Liam Byrne (Lab Hodge Hill), Labour’s Shadow Work and Pensions Secretary, is to meet voluntary organisations, business leaders and firms employed to help young people into work, in an effort to find solutions to Birmingham’s youth unemployment “crisis”.
The aim is to bring employers, politicians and other organisations together to find jobs for young people.
Lessons learnt in Birmingham will also be used to help Labour develop policies for tackling youth unemployment nationally.
Mr Byrne said he was prompted to act after a breakdown of official figures, prepared for him by the House of Commons library, showed the number of young people stuck in long-term unemployment had shot up by more than 50 per cent since January.
The statistics show that 4,775 people aged 18 to 24 have been unemployed for six months or longer in Birmingham.
This is up from 3,105 at the start of the year, an increase of 53 per cent.
Mr Byrne said: “What is happening in Birmingham is really disturbing.
He added: “What we know about youth unemployment is that if young people are left on the dole for a long time, they are much more likely to be unemployed again and again over the course of their lifetimes.
“They are much more likely to be low paid and they are much more likely to fall into health problems.
“There is a bucket of evidence that says you’ve really got to work hard to get young people back to work.
“So the fact that city-wide long term youth unemployment rate has gone up at this rate is I think a crisis for the city, and the city needs to pull together to do something about it. We can’t just drift on as we are at the moment.”

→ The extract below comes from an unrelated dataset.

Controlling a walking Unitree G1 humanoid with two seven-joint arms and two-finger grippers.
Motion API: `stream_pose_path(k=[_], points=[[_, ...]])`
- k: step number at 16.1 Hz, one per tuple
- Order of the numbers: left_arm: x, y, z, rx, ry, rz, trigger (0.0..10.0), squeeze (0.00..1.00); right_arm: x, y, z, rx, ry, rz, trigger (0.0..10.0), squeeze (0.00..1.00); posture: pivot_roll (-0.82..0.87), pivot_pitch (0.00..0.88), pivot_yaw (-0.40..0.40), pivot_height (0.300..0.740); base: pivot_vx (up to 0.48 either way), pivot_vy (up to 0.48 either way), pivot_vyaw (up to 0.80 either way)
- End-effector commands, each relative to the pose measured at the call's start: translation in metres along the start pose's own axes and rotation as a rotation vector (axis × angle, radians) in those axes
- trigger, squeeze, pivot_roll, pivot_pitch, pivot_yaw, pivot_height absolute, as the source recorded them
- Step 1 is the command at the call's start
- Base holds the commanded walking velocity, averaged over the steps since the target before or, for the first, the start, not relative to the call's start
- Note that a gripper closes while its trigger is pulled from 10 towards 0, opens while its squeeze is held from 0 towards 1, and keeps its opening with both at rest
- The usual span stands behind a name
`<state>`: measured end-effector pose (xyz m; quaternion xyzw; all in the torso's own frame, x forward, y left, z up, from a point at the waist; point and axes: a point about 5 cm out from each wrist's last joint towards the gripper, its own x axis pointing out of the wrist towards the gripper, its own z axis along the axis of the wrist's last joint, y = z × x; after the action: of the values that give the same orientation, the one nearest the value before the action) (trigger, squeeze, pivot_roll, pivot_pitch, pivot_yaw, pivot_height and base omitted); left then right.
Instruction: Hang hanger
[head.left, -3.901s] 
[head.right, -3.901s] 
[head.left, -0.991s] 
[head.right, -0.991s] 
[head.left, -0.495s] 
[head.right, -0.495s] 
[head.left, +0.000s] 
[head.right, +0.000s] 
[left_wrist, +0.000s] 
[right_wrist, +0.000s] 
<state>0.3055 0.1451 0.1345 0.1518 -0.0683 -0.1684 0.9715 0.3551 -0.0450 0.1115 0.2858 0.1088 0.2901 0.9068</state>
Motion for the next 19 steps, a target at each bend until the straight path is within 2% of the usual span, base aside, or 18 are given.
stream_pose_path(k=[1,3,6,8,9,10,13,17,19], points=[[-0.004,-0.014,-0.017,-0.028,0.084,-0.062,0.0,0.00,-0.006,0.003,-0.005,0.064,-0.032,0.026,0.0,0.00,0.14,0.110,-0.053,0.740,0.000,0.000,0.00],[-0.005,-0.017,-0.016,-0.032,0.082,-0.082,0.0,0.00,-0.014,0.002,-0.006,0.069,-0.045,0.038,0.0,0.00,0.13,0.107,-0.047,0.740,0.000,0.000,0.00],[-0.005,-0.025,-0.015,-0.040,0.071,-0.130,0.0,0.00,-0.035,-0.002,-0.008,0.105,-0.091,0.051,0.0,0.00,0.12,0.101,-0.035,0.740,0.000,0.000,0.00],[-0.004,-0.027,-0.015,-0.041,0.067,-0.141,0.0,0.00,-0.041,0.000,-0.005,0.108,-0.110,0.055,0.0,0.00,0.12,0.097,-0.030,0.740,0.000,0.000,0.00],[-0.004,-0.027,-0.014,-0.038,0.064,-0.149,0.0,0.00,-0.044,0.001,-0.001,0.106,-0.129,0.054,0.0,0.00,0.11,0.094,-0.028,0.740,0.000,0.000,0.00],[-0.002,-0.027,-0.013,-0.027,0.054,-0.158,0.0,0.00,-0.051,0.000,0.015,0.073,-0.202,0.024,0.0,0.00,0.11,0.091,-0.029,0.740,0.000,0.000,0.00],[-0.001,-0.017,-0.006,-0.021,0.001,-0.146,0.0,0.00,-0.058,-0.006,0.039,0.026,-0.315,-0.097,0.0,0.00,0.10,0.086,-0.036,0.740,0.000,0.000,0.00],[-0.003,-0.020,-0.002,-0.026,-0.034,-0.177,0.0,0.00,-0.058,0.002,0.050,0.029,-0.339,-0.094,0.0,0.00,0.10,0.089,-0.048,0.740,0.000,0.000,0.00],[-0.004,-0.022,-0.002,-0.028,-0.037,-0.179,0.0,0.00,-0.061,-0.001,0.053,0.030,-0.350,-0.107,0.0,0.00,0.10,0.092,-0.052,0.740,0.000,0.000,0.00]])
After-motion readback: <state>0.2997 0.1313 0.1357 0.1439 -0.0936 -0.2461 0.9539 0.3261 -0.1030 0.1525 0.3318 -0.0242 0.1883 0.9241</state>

In Mr Byrne’s Hodge Hill constituency, long-term youth unemployment has risen from 620 to 865 people, an increase of 39.5 per cent. But the statistics show that young people in wealthier areas of the city are also beginning to face the prospect of life in the dole in significant numbers.
In Sutton Coldfield, the number of young people in long-term unemployment has more than doubled, from 65 to 140, since January.
And in Edgbaston, the figure has very nearly doubled, rising from 195 to 385 people.
Mr Byrne plans to hold a series of meetings with employers, voluntary groups and firms involved in the Government’s Work Programme, which is designed to help the unemployed into jobs.
This will include inviting former Foreign Secretary and Labour leadership contender David Miliband to Birmingham, in his new role as chair of a taskforce on youth unemployment set up by the Association of Chief Executives of Voluntary Organisations (ACEVO).
The Work Programme is a new approach to support for unemployed people. Private businesses and other organisations are hired to provide tailored help and advice to jobseekers, and paid partly on how successful they are at getting people into work.
“Over the next few months I’m going to start convening a number of city-wide summits to try to get some real action to get young people back to work.
“The first three meetings include one for charities like the Prince’s Trust and others, and the ACEVO taskforce chaired by David Miliband. Secondly, we want to talk to business leaders in the city.
“And the third one will be with the work programme providers, to find out what they are doing to get young people back to work.”
He added: “Overall it’s a grim picture, and I think the choice for the city is do we just drift on like this or do we work together to do something about it?”
Ministers last week launched a new campaign to cut youth unemployment by creating hundreds of thousands of work placements for young people.
Nick Clegg, the Deputy Prime Minister and leader of the Liberal Democrat, announced the creation of a £1 billion Youth Contract aimed at helping jobless young people get back into work or education.
At least 410,000 work places will be found for 18 to 24-year-old over a three-year period, he said.
This includes wage subsidies worth £2,275 handed to employers to take on 160,000 18 to 24-year-olds.
Each of these “wage incentives” is worth half of the youth national minimum wage and last for six months.
They will be available for those youngsters that need the most help after three months, and all of those who have been on Jobseeker’s Allowance (JSA) for nine months.
Mr Clegg also said the contract would offer a work experience placement of up to eight weeks for every unemployed 18 to 24-year-old that wants one.
A further programme will help 16 and 17 year olds who are not in employment, education or training (NEETs).